The production resp. Isolation of linear poly (α-1,4-D-glucan) is for example described in WO 95/31 553. Proteins are described, which a have enzymatic activity of an amylosucrase encoded by a DNA sequence characterized in one of claims 1 and 2 of said in international patent application. These proteins are suitable for production of linear poly (α-1,4-D-glucan) s. More proteins with effectiveness for the Synthesis of poly (α-1,4-D-glucan), such as phosphorylases, glycogen synthetases, Glucan transferases, starch sythases are for the production of polyglucans in Suitable for the purposes of the present invention. There are also in vivo methods in Sin ne of the present invention for the production of polyglucans by means of genes table-modified organisms such as bacteria, fungi or algae, or higher plants zen, which the proteins mentioned, d. H. Phosphorylases, glycogen synthetases, Glucan transferases, starch sythases or amylosucrases with the effectiveness for preferably contain the synthesis of polyglucans.

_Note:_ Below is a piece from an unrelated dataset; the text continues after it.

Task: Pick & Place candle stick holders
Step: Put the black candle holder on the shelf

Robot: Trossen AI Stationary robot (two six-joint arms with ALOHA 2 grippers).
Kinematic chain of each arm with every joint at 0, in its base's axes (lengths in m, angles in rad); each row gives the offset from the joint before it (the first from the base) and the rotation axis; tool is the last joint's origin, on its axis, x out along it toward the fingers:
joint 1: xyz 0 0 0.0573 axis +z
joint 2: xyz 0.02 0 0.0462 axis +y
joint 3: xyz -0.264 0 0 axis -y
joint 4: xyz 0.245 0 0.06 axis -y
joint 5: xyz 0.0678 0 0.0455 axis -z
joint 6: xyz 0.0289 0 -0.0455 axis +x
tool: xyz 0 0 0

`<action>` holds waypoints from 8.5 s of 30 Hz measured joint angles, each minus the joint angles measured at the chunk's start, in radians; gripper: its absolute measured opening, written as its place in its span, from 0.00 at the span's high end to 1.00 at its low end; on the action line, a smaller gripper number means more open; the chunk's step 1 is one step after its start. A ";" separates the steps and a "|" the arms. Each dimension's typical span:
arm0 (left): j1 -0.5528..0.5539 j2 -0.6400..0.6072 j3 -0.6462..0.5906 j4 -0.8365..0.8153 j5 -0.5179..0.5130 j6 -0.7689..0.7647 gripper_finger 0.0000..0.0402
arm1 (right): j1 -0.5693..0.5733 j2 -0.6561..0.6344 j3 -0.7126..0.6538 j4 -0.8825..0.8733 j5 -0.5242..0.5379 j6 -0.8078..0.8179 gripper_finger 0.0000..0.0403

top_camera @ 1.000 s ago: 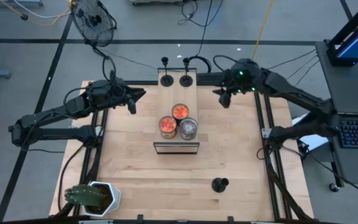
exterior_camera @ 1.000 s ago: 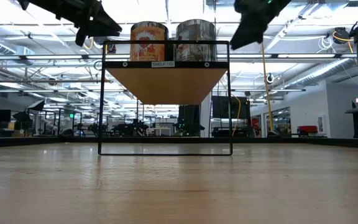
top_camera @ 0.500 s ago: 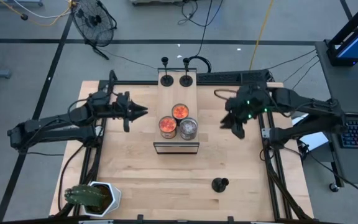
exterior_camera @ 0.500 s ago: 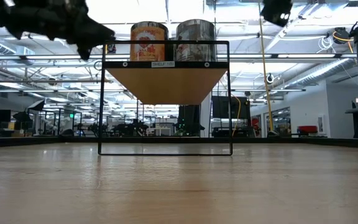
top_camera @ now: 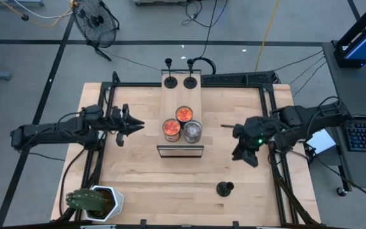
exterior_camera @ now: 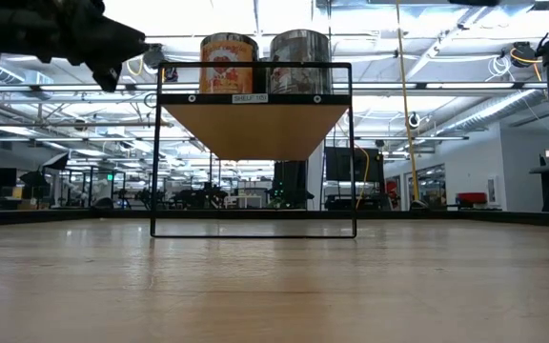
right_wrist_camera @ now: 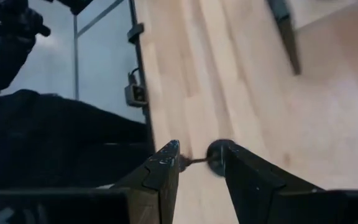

For poly (α-1,4-D-glucan) or also called polyanhydro-D-glucose (PADG) in a range of degree of polymerization (DP) of about 40-300, such as wise 60-100, which is preferred according to the invention, shows a remarkable  value tendency to form regular conformation, double helix Molecular morphology and high crystalline content, which can be seen by means of nucleus armomagnetic resonance spectroscopy and X-ray diffraction. The change in Crystal structure due to thermal transformation is analogous to that in potato Strength. However, the kinetics of these transformations are faster than that in Kartof field strength. The formation of molecular complexes with suitable low molecular weight Ren mixed components, such as fatty acids, is coupled with the partial conformity conversion to the monohelical V structure, known in the case of amylose, and par tial to a secondary unidentified, unknown structure. The ability of Complex formation is approximately 3 × higher than that of amylose. The new poly (α- 1,4-D-glucan) s combine the ability of the two starch components - amylose and amylopectin, regular cones characterizing these two components to form formation characteristics optionally. The advantage of low polymer degrees of α 1,4-glucans compared to that of starch (DP <1000) combined with the ability to form similar regular conformations, like starch, leads to advantageous use according to the invention as a carrier sub punch or carrier matrix in the production of agrochemical, pharmaceutical and cosmetic formulations based on thermoplastic.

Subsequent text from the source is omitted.